|
Карикатура диктовала выявить и выпятить — вытянуть из глубины персонажа его суть и выставить на смех. Типажи выставляемых были уже разработаны в советской сатире: если богач расейского разлива — то непомерной толщины и тупости (вкупе с обязательными фраком и цилиндром); если иностранного — то язвенной худобы и гнилозубый (плюс всё те же цилиндр и фрак). Оставалось только перенести узнаваемые образы на экран.
Целых трёх толстяков задумал в картине Эйзен — трёх богатеев немыслимой толщины (конечно же, в специально пошитых фраках немыслимой же ширины). Сыскать эдаких раскормышей в пролетарской Коломне оказалось много труднее, чем породистых бульдогов, — и пришлось поездить по деревням в округе. Кое-как наскребли троих. Зная нрав режиссёра, Михин каждому перед показом надел “толщинку” — накладной живот из ваты поверх настоящего пуза, чтобы объём актёра из внушительного превратить в сверхъестественный. Бутафория сыграла на руку: закутанные в вату несчастные кандидаты потели на жаре так обильно, что были немедленно утверждены. “Капли пота будем снимать крупно — чтобы как виноградины!” — остался доволен Эйзен.
К толстякам был задуман для контраста ещё и четвёртый богач, скелетообразный. Живых мощей в городке оказалось хоть пруд пруди, однако зубы у большинства были хоть и плохи, и кривы, и редки — а “не зловещие”.
— Зловещие зубы — это как? — выходил из себя Михин. — Это что?!
Обращался уже не к режиссёру — бесполезно! — а к оператору.
— Ему улыбка нужна, как у дьявола, — пояснял Тиссэ буднично, словно рассказывая устройство линзы своей Éclair. — Чтобы заглянул в пасть, а в ней вся мерзость мира.
Дьявольский оскал искали долго. Каждому претенденту Эйзен предлагал выдрать пару нижних клыков для усиления эффекта, чем отпугивал и без того скудных желающих. Обошлись-таки без дантиста — в выбранной челюсти подкрасили пару резцов золой, чтобы создать “гнилое ощущение”. Тиссэ заснял улыбку таким крупным планом, что Михина слегка замутило. Возможно, это была просто усталость.
Работа с Эйзеном оказалась невыносима. Договариваться тот не умел, а только требовать. Всё желаемое хотел получить сполна, без скидок на бюджет, возможности актёрского организма, погоду или земное притяжение. А если не получал — взвивался как ошпаренный: бранясь, грозясь, возвышая чуть не до визга и без того тонкий голос и швыряясь реквизитом для острастки.

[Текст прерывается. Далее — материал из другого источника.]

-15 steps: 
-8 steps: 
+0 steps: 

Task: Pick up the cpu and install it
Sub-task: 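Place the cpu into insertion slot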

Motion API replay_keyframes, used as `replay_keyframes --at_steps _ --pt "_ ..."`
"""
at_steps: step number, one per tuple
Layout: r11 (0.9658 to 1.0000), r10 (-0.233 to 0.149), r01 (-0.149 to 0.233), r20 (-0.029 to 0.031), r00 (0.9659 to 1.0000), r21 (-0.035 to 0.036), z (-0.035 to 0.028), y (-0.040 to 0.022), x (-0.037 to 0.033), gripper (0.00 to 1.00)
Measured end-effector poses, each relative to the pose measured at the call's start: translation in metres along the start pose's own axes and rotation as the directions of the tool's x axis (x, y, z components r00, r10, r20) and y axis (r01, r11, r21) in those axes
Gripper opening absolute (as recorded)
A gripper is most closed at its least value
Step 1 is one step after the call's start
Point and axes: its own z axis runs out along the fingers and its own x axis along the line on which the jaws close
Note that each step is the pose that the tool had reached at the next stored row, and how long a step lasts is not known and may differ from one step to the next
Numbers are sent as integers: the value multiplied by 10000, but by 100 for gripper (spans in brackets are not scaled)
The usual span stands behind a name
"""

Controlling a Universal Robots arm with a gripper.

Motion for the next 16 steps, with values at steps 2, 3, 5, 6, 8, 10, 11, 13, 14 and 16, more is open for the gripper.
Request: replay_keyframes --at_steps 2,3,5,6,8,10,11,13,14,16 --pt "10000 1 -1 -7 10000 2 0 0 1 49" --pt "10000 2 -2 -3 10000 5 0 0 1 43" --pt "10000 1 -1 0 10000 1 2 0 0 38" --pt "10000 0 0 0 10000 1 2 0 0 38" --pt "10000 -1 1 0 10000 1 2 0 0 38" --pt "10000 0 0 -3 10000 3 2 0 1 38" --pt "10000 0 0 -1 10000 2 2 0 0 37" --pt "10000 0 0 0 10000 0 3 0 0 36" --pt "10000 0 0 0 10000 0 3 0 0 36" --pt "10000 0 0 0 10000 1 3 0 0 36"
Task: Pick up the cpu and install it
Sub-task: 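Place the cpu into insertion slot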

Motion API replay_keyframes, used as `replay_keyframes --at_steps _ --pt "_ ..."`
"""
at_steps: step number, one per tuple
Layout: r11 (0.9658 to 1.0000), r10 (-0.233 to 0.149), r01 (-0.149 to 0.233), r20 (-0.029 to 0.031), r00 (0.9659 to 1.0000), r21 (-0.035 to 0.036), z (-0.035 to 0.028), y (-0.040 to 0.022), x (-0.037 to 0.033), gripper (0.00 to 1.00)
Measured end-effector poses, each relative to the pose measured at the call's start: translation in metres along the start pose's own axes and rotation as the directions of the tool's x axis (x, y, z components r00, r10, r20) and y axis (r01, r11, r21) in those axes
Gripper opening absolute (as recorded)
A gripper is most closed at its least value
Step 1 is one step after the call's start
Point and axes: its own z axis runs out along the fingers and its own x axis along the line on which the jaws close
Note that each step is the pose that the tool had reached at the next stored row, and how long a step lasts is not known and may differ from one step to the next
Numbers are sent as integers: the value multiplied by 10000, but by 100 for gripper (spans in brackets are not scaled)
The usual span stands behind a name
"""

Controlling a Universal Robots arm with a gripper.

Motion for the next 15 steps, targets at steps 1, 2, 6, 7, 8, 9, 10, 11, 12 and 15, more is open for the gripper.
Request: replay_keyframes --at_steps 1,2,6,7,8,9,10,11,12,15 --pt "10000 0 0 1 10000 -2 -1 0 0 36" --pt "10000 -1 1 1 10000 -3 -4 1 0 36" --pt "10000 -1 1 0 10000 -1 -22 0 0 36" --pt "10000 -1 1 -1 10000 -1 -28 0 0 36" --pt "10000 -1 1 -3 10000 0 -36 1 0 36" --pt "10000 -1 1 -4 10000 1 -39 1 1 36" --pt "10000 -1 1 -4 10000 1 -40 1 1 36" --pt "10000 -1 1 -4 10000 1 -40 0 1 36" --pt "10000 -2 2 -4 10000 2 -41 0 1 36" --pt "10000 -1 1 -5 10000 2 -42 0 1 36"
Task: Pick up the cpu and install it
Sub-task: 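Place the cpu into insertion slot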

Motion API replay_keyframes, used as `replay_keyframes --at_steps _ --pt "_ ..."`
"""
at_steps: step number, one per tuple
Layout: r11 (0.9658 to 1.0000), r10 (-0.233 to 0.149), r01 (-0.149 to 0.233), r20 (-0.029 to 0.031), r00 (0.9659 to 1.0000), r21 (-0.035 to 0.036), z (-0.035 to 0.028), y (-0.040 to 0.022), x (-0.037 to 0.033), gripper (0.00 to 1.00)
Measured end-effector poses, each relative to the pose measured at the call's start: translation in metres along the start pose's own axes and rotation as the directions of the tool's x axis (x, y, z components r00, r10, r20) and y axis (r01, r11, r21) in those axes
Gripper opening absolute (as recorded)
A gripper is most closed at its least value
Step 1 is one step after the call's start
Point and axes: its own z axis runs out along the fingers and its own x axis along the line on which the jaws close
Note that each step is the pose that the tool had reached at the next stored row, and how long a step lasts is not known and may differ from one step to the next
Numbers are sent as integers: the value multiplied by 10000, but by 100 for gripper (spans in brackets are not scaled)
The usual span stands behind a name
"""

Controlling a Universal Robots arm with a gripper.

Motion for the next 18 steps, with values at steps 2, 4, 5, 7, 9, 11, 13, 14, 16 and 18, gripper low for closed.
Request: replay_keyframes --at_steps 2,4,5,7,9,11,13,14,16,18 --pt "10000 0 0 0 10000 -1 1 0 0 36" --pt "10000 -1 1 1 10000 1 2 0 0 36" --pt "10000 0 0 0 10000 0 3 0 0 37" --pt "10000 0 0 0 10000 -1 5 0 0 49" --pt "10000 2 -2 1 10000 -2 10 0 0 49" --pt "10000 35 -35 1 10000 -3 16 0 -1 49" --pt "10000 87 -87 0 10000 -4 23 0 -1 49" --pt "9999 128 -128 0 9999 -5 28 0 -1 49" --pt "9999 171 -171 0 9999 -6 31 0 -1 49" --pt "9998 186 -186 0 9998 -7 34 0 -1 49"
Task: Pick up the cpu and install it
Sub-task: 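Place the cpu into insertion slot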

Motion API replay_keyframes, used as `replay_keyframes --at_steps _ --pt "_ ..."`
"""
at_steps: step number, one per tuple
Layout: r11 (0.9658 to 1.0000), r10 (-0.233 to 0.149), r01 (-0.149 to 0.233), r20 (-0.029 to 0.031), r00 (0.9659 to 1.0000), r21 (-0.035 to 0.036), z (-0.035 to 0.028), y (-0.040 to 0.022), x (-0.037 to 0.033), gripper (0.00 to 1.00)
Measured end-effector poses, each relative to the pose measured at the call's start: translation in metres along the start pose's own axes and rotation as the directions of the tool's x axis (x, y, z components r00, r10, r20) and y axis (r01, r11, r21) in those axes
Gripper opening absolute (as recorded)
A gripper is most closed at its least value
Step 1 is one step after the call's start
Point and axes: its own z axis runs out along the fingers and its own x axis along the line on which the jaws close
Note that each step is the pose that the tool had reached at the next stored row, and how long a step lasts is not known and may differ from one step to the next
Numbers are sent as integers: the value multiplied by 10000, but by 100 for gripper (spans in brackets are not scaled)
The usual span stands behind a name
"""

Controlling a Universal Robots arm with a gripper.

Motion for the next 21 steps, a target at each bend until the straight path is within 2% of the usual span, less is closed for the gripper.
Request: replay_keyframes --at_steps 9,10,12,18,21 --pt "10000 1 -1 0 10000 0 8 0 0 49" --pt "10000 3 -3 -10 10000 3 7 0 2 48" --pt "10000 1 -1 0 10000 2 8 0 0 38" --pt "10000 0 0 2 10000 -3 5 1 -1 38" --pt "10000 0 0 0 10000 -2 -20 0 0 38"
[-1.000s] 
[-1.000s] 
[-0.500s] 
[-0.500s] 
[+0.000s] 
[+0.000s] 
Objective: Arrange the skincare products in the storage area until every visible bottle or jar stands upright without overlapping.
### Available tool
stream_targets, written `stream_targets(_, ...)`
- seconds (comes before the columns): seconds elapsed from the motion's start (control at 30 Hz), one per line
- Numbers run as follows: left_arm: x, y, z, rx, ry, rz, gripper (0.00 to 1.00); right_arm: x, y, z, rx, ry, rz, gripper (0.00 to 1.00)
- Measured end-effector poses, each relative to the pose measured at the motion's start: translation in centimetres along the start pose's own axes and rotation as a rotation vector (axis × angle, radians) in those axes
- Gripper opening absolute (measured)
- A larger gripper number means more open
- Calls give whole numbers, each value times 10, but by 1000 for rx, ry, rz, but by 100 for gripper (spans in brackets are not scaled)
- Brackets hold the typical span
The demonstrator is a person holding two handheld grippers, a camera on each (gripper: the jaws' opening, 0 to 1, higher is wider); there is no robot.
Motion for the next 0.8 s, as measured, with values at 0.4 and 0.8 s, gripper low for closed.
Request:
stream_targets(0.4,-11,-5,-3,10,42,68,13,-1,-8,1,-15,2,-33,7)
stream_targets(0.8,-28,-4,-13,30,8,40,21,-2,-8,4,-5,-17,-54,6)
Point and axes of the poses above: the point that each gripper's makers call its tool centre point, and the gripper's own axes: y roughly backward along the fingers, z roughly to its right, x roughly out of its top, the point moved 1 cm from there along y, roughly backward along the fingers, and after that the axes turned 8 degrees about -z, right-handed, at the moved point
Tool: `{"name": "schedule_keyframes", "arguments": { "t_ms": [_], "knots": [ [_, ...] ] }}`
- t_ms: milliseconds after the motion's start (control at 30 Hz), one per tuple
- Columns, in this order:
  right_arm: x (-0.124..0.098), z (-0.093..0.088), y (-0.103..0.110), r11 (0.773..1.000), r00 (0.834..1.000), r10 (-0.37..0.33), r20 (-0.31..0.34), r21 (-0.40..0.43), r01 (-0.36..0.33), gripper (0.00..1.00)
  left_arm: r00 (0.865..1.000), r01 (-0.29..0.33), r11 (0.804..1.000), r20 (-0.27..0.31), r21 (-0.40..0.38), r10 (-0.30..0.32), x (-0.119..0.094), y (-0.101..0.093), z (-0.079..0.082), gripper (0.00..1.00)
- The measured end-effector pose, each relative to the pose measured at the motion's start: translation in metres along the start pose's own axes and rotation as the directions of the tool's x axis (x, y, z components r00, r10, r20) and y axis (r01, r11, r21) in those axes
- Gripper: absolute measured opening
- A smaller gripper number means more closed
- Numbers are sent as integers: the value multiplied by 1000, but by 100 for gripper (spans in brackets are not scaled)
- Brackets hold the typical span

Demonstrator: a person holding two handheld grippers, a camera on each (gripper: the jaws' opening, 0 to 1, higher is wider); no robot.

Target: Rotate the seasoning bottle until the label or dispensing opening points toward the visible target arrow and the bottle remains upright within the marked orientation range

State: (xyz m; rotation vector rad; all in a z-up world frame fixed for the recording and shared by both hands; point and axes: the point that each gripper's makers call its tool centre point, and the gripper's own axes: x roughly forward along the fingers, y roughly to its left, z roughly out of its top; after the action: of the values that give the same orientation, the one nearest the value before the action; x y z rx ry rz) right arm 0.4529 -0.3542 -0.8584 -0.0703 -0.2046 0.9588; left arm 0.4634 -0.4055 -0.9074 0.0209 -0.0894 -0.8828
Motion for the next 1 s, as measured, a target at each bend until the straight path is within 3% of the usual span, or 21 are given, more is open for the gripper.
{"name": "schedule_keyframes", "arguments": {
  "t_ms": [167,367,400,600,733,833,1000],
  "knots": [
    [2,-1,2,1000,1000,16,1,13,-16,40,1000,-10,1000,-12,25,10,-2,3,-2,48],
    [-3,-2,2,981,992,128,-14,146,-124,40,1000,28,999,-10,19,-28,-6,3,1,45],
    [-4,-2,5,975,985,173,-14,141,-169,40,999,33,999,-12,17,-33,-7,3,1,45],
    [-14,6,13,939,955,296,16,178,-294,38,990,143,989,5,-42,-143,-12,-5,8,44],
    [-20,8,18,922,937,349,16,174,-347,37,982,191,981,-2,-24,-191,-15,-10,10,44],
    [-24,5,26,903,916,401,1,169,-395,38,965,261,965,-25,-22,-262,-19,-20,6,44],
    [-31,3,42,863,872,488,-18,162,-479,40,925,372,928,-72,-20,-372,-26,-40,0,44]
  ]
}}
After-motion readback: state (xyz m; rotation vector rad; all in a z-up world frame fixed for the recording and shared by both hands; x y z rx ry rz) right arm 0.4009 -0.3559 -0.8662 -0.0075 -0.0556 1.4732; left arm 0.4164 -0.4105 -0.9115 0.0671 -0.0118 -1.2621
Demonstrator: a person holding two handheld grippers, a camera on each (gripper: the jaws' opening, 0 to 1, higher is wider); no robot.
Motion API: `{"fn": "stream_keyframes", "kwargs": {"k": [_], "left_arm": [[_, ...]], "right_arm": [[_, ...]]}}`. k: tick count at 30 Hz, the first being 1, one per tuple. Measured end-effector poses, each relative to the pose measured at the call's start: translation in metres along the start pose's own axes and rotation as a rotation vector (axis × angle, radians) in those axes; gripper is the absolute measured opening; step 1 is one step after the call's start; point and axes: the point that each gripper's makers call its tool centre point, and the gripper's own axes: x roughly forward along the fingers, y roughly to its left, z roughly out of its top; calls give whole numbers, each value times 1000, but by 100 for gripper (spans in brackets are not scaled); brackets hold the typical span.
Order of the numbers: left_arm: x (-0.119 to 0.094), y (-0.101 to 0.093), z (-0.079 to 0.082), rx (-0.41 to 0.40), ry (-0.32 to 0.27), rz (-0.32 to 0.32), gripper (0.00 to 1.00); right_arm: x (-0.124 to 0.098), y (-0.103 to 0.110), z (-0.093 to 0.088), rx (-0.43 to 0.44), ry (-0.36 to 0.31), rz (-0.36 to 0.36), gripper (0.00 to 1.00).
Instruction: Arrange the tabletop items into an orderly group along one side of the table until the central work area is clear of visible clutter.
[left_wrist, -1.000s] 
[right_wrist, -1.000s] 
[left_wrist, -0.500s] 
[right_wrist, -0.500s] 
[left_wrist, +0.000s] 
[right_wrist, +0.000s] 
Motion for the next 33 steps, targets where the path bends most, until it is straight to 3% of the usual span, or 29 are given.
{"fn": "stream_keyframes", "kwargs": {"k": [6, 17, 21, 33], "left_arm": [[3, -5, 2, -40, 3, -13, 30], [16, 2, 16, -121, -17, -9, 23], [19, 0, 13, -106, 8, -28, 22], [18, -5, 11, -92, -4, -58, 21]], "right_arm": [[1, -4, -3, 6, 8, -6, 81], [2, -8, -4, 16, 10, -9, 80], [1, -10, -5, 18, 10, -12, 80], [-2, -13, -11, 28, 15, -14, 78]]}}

В один день заказал тысячу статистов для сцены митинга — не триста, не шестьсот, а именно и непременно тысячу. “Пять сотен легко заполнят кадр”, — возразил Михин, поначалу терпеливо. — Нет, подавай тысячу. — “В смету не уложимся”, — пояснил ещё. — Тысячу, и точка! — “Не справимся с эдакой армией”, — уже потерял терпение. А Эйзен обиделся и убежал — недалеко, всего-то на заводской двор. Артисты на площадке в цеху ждут, оператор, помрежи, ассистентов полдюжины, вся производственная линия стоит, замерев на время съёмки, а режиссёр бегает по двору, обиженный. Час бегает, второй — к работе не приступает. “Ладно, — махнул рукой Михин. — Ваша взяла! Будет вам тысяча!” На том и успокоились. Михин тайком велел набрать в массовку пять сотен, а объявить их как тысячу — Эйзен и не заметил обмана.
На другой день ставили в цеху потасовку рабочих: одни-де бастовать хотят, а другие штрейкбрехерствуют — вот и сцепились. Драку гаечными ключами репетировали до изнеможения, чтобы инструменты сверкали и крутились, как цирковые булавы, а сами драчуны разлетались от ударов друг друга строго по намеченным траекториям (их Эйзен прорисовал на полу мелом). Это Михин ещё выдержал. И эквилибристику на станках — выдержал. И сальто через проходы.